> _WHAT TO DO_: From the line containing "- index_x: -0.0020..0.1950" down to the line containing "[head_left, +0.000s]" in the records below, reproduce every line exactly, ends included, and omit all others.
Start of MATERIAL PROVIDED
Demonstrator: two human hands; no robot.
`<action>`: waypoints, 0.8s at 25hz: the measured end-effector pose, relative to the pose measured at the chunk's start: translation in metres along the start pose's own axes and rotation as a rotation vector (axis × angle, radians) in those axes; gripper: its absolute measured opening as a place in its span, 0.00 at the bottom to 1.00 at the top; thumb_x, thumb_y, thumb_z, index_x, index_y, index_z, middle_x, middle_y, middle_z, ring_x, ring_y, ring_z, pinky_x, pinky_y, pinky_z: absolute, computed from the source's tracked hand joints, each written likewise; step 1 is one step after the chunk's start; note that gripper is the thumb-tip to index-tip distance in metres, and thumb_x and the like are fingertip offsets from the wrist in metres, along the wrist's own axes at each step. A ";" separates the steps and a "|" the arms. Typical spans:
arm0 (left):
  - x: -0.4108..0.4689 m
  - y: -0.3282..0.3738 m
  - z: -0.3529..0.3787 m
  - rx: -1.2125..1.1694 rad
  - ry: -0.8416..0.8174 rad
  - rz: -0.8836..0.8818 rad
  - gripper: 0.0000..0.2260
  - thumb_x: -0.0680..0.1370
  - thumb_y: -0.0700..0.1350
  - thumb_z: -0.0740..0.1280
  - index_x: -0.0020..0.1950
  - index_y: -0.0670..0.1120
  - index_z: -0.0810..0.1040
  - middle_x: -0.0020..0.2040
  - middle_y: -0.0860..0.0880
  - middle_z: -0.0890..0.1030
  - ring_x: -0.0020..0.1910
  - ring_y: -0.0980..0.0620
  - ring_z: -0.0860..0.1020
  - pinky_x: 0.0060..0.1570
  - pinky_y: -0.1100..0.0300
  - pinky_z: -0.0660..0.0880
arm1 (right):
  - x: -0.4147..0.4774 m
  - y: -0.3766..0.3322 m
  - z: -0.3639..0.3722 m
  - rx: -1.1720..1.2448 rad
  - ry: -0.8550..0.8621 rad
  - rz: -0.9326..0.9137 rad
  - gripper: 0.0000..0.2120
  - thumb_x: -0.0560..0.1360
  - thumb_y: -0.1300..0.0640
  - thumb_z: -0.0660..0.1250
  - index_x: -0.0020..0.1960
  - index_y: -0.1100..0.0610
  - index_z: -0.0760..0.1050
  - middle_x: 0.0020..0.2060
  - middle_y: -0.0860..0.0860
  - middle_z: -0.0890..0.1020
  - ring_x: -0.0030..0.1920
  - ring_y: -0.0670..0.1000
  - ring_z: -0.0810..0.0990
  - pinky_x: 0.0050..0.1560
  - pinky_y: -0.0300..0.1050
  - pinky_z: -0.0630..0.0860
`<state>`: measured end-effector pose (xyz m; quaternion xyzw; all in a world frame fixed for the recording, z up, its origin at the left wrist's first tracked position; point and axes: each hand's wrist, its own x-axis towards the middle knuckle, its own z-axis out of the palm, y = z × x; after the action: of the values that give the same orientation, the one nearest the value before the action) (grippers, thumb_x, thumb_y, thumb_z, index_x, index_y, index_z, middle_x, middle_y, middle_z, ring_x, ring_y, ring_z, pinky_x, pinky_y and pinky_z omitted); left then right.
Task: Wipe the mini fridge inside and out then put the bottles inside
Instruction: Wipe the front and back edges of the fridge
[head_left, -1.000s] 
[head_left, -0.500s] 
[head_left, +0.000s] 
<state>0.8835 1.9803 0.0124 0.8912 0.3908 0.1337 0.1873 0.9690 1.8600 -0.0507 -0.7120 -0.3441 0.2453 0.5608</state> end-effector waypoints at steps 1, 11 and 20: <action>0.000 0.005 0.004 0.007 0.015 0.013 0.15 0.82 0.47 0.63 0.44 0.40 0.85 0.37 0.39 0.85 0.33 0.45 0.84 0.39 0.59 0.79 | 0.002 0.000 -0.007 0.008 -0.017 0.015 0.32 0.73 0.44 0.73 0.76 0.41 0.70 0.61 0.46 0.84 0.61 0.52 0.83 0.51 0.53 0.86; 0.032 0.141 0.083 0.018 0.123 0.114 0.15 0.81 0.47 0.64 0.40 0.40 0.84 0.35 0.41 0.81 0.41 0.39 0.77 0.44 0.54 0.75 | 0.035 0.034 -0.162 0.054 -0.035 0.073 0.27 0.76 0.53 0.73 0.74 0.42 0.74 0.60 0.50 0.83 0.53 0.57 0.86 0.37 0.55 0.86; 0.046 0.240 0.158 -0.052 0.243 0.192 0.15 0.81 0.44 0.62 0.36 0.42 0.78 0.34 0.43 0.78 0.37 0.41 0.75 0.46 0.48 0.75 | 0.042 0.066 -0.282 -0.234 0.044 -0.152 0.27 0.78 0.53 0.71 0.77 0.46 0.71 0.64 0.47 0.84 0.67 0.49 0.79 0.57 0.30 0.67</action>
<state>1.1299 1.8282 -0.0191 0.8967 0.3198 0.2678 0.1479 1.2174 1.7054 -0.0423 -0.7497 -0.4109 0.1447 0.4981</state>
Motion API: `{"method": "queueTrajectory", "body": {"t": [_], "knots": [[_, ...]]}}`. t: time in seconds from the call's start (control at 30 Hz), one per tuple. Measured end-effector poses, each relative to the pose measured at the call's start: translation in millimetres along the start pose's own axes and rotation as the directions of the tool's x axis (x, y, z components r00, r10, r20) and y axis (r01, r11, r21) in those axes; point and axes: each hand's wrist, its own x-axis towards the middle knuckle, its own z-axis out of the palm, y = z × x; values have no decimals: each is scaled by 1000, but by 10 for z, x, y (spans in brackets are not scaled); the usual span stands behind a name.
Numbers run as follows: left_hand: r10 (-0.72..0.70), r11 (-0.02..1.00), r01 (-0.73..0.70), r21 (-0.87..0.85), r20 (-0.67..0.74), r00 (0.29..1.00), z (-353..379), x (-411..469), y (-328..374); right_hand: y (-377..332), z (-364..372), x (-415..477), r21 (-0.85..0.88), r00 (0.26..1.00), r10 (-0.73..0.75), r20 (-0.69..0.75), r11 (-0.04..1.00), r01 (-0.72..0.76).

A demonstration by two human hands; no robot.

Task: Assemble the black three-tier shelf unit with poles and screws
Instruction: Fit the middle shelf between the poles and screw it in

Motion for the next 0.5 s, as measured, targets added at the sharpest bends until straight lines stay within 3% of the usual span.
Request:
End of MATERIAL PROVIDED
> _RESPONSE_:
  - index_x: -0.0020..0.1950
  - index_y: -0.0670..0.1120
  - index_z: -0.0810..0.1040
  - middle_x: -0.0020..0.2040
  - middle_y: -0.0860..0.0880
  - middle_z: -0.0890..0.1030
  - ring_x: -0.0020..0.1910
  - ring_y: -0.0980..0.0620
  - ring_z: -0.0860..0.1020
  - pinky_x: 0.0060..0.1570
  - pinky_y: -0.1100..0.0300
  - pinky_z: -0.0660..0.0880
arm1 (right):
  - x: -0.4147..0.4774 m
  - y: -0.3766..0.3322 m
  - z: -0.3639..0.3722 m
  - rx: -1.1720..1.2448 rad
  - ry: -0.8550..0.8621 rad
  - rz: -0.9326..0.9137 rad
  - gripper: 0.0000..0.2120
  - thumb_x: -0.0560..0.1360
  - thumb_y: -0.1300..0.0640
  - thumb_z: -0.0660..0.1250
  - index_x: -0.0020..0.1960
  - index_y: -0.1100..0.0610
  - index_z: -0.0760..0.1050
  - middle_x: 0.0020..0.2060
  - middle_y: -0.0860..0.0860
  - middle_z: -0.0890..0.1020
  - ring_x: -0.0030..0.1920
  - ring_y: -0.0670..0.1000
  - ring_z: -0.0810..0.0990
  - pinky_x: 0.0050..0.1560
  - pinky_y: -0.0300..0.1050
  - pinky_z: -0.0630..0.0860
`<state>`: measured end-effector pose (xyz m; quaternion xyzw; all in a world frame fixed for the recording, z up, its origin at the left wrist's first tracked position; point and axes: each hand's wrist, its own x-axis towards the middle knuckle, its own z-axis out of the palm, y = z × x; after the action: of the values that give the same orientation, the one nearest the value before the action) (grippers, thumb_x, thumb_y, thumb_z, index_x, index_y, index_z, middle_x, middle_y, middle_z, ring_x, ring_y, ring_z, pinky_x, pinky_y and pinky_z omitted); left then right.
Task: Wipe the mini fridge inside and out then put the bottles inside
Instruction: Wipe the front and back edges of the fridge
[head_left, -1.000s] 
[head_left, -0.500s] 
[head_left, +0.000s] 

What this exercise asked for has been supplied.